At approximately quarter till kickoff, the band pours out of the tunnel to drum cadences. At the conclusion of the cadence the band plays the "EMU Fanfare" while announcer, Eric Braun introduces the director, twirler(s) and drum major(s). The band then plays the "Eagles Fight Song", and other traditional pregame elements such as "Go Green" and the Star Spangled Banner. A notable pregame feature is the "Floating E" down the field.

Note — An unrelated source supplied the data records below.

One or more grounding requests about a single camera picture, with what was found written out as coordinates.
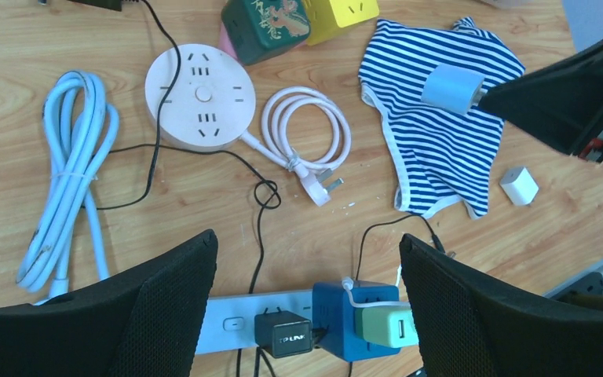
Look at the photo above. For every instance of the light blue small charger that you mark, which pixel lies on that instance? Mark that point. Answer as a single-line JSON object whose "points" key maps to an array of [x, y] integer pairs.
{"points": [[453, 89]]}

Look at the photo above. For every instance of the yellow power adapter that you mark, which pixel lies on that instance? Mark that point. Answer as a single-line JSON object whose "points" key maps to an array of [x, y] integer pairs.
{"points": [[330, 18]]}

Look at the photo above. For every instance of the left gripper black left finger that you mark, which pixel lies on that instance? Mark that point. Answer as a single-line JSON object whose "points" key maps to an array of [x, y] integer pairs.
{"points": [[144, 321]]}

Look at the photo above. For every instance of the black adapter with cable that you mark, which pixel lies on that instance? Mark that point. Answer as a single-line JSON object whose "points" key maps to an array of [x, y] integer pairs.
{"points": [[287, 331]]}

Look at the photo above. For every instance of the white cube charger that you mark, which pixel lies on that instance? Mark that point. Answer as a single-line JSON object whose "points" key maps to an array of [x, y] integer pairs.
{"points": [[520, 186]]}

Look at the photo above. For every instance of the light blue power strip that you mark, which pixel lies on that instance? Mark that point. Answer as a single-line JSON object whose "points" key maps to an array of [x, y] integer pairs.
{"points": [[229, 321]]}

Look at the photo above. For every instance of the blue striped shirt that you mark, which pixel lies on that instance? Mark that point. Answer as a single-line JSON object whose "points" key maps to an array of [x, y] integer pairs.
{"points": [[441, 158]]}

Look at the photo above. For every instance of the dark green cube charger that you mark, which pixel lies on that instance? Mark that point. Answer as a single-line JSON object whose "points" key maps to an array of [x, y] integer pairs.
{"points": [[260, 30]]}

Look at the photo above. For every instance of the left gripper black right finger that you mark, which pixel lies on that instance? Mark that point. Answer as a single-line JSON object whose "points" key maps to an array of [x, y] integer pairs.
{"points": [[472, 324]]}

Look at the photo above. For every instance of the pink triangular power strip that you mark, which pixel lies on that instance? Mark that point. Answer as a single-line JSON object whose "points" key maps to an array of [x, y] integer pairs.
{"points": [[225, 44]]}

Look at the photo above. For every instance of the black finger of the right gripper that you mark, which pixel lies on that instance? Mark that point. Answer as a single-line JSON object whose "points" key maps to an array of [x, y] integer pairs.
{"points": [[560, 105]]}

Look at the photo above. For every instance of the blue cube charger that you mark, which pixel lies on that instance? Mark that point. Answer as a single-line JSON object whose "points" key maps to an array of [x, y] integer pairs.
{"points": [[338, 322]]}

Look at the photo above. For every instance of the pink round power strip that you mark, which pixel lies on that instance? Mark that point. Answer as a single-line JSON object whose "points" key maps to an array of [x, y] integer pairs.
{"points": [[199, 97]]}

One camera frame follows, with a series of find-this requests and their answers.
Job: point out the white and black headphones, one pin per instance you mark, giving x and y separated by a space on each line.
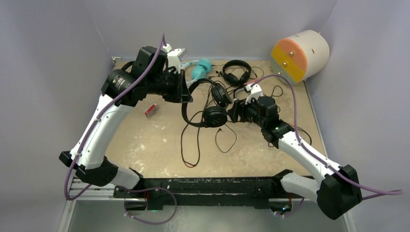
254 92

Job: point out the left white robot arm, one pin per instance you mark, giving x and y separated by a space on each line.
154 71

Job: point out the black headphones with pink mic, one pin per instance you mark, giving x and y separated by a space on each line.
237 72

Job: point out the teal cat ear headphones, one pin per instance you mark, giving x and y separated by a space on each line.
201 68

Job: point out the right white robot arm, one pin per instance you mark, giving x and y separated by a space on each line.
331 186

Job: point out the small red object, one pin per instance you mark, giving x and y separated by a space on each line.
151 110

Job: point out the round drawer cabinet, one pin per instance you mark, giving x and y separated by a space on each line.
300 56

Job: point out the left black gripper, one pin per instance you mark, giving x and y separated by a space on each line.
181 87

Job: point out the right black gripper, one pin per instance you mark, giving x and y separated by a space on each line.
238 107

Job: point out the black headphones with cable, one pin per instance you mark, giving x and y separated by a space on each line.
213 115

=== "Eagles Fight Song" ===
The "Eagles Fight Song" melody was composed by Larry Livingston in 1939 and arranged for marching band by Thomas Tyra. The percussion parts were written by Whitney Prince. The fight song underwent minor lyric changes when the university transitioned from the Hurons to the Eagles in 1991.

=== "Our Pledge" ===
The Eastern Michigan University Alma Mater, "Our Pledge" was written by Edward Bowles in 1939 and arranged for marching band by Tyra. After each game and rehearsal, the band sings an SATB arrangement by Max Plank of the alma mater while linking arms.

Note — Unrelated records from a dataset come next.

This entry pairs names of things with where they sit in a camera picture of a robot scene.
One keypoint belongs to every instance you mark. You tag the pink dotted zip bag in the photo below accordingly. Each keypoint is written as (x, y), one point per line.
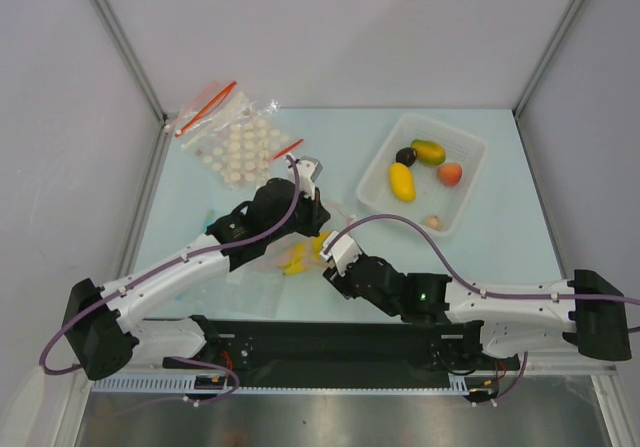
(340, 218)

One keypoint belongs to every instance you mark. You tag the beige garlic bulb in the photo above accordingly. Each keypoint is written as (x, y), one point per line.
(434, 222)

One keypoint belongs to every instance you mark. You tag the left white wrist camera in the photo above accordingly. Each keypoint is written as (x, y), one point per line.
(304, 171)

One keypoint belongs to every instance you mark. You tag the white slotted cable duct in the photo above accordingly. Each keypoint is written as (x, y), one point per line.
(202, 384)

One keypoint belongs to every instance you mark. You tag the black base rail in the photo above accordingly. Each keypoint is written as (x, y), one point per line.
(346, 355)

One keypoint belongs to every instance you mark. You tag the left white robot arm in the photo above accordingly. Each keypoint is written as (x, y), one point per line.
(102, 322)

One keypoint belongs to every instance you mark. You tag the aluminium frame post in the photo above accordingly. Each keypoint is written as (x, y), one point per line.
(114, 29)
(559, 36)

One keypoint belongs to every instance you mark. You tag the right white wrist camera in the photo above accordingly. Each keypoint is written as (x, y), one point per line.
(339, 251)

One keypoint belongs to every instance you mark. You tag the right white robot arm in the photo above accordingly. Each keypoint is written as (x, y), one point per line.
(585, 312)

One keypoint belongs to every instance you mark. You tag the white perforated plastic basket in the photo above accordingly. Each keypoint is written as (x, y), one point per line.
(432, 197)

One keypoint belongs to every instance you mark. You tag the red zipper clear bag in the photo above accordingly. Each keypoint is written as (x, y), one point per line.
(217, 105)

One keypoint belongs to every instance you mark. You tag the blue zipper clear bag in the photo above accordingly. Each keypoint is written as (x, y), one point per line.
(253, 291)

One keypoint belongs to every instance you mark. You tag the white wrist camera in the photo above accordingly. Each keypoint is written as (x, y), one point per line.
(304, 171)
(339, 251)

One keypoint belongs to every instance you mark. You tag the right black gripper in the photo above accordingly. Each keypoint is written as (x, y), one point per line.
(338, 275)

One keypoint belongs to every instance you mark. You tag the red orange peach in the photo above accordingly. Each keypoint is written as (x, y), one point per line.
(450, 174)

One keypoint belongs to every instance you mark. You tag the cream dotted zip bag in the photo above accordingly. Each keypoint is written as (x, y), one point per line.
(239, 144)

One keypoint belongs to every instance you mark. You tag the green orange mango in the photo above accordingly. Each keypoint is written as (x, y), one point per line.
(429, 152)

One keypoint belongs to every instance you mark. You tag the right aluminium frame post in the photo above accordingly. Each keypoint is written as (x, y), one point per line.
(559, 36)

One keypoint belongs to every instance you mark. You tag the left aluminium frame post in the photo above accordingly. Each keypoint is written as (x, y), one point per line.
(114, 29)

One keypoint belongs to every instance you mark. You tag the yellow banana bunch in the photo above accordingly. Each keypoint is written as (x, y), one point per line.
(303, 255)

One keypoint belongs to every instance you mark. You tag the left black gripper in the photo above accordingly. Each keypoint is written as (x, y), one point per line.
(317, 215)

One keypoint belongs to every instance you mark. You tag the dark purple fruit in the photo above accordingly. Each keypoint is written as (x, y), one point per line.
(406, 156)

=== Special Performances ===
Contingent upon the season schedule, the band will travel to away games and participate in other special performances. In recent years, The EMUMB has traveled with the football team to The University of Michigan, Michigan State University, Penn State University, and Ford Field in Detroit. The EMU Marching Band has also performed at venues such as the Pontiac Silverdome and Ralph Wilson Stadium near Buffalo, NY. In 2008, The EMUMB performed in America's Thanksgiving Day Parade in Detroit, MI. In 2013, the marching band was featured on the nationally syndicated children's show, "Ariel, Zoey, & Eli, Too," on Detroit Public Television (WTVS). The episode features the EMUMB performing the television's theme song, "Sweet Company," filmed in the university's Rynearson Stadium.